Lauren Auder on her new album and playing Hidden Door
Pop maverick Lauren Auder talks influences, AI and rejecting introspection ahead of a set at Edinburgh's Hidden Door Festival
“Not to be too polemic, but I find it quite amusing that a lot of experimental music these days is actually extremely predictable.”
Predictable is perhaps the last adjective you’d use to describe Lauren Auder, a pop maverick signed to the same label as deathcrash, Jerskin Fendrix, and Famous, who routinely blurs genre lines in the process of conjuring up a sonic world all her own. Her first album, 2023’s The Infinite Spine, was an electronic pop odyssey that distilled the musical wanderings of the EPs that preceded it into something stately, atmospheric, but ultimately catchy, with as many killer hooks and massive choruses as it had eccentricities. Now, with Whole World As Vigil, she’s produced something else entirely; this is what she considers her rock record, one that was born out of collaboration, a rejection of introspection, and keeping an open mind from start to finish.
“I do think ‘experimental’ is a fair tag for this album,” she says over Zoom, a couple of weeks after the record’s release. “I mean, I threw a lot of ideas at the wall to see what stuck. That can literally just look like me messing around with one little thing for hours on end; I spent so long on the outro to pier, just trying to make something feel fat and distorted and sort of… sunburnt.
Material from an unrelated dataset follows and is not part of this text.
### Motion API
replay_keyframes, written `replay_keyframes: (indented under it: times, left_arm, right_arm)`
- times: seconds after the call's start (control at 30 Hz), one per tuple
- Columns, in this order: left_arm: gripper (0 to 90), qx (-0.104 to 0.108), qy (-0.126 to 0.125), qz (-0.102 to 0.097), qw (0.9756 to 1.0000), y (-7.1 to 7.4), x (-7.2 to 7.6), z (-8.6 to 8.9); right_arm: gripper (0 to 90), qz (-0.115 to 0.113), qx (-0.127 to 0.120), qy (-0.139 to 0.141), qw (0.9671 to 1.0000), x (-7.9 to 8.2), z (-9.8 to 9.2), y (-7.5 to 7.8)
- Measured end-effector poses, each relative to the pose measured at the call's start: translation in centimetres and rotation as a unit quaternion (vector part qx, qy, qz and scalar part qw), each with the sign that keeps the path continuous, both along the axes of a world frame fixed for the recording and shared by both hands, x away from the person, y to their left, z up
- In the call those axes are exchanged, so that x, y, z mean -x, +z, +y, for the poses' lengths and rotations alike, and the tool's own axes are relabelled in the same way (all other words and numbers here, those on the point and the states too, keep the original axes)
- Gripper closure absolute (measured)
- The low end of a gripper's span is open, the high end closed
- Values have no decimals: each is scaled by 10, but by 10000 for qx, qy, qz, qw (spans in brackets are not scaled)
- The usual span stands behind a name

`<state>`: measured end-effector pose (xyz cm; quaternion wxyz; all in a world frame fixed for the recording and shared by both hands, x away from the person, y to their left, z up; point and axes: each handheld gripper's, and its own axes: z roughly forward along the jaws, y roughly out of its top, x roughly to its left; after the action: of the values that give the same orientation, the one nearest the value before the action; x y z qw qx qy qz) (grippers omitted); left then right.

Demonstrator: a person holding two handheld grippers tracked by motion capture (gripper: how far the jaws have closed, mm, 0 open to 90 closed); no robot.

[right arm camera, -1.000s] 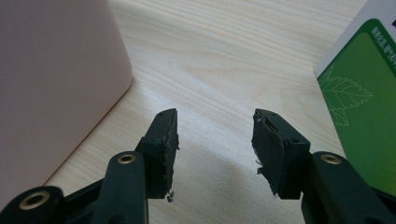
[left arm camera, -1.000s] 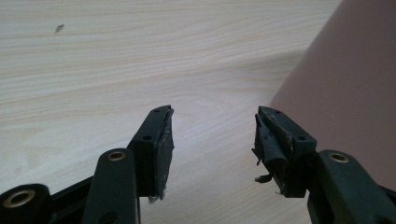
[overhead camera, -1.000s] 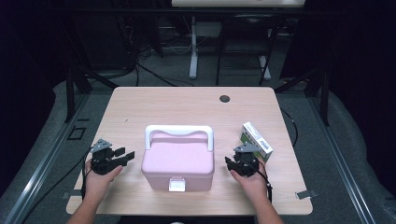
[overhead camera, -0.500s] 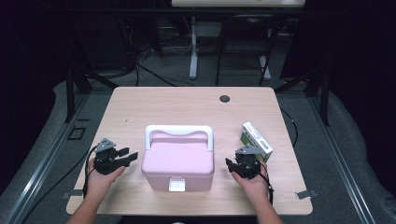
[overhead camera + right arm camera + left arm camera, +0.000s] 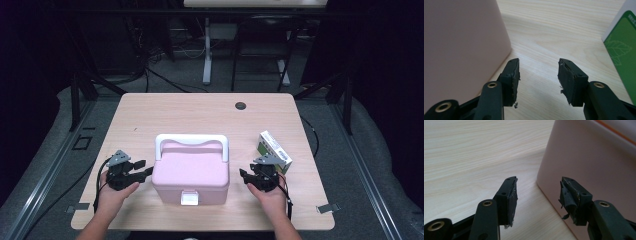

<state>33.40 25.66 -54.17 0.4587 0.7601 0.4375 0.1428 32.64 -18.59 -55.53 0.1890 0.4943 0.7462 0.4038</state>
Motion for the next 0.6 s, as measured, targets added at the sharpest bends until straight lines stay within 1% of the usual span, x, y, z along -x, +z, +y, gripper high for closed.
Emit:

Even the less obvious songs in that respect felt experimental to me; no outline is about a breakup, so it’s as classic as songwriting gets, but I was still approaching it from a viewpoint of, 'What can I do with this format? Can I fit myself within it?'”
Whole World As Vigil is a wildly ambitious ride, but such is the thought and care that goes into Auder’s crafting of the songs, it never feels likely to veer off the rails. The album works as a cohesive statement, even when it’s doing things as diffuse as employing a dozens-strong backing choir made up of her contemporaries, referencing Rainer Maria Rilke and sampling Ghostface Killah – all in the same song. “As an artist, it’s important for me to put across the things that I love and care about,” she explains; the blend of Rilke and Ghostface was inspired by her feeling that the lines by the former that she quotes and the latter that she samples ultimately express the same sentiment.
“I’ve been thinking about this a lot, because of the rise of AI in music. People need to realise that it’s going to be able to make music that sounds like it could’ve been made by a human, but what you can’t replace are the really singular things about a specific musician that obviously reflects their lived experience and taste. That’s why I want to bring as many unique reference points to my own music as possible. I love that idea; like a branching family tree of the things I love, represented in my music.”
Ironically, a major part of making Whole World As Vigil in her own image involved a conscious move away from the introspection that The Infinite Spine was scored through with. Aware of how easily self-examination can lead to unhelpful wallowing, Auder instead sought to make a more outward-facing album this time around. “I knew that I wanted to go that way immediately. I looked at The Infinite Spine and thought, OK, I’ve formed this persona within my own music, so surely the interesting thing to do is figure out how that now interacts with the outside world. It felt like the right move, because I was in a place where I felt more a part of the world than I’d ever been; much less in my own head than I ever had been before; marrow was the first song I wrote, and I think you can tell I was looking to give more of myself to the big wide world.”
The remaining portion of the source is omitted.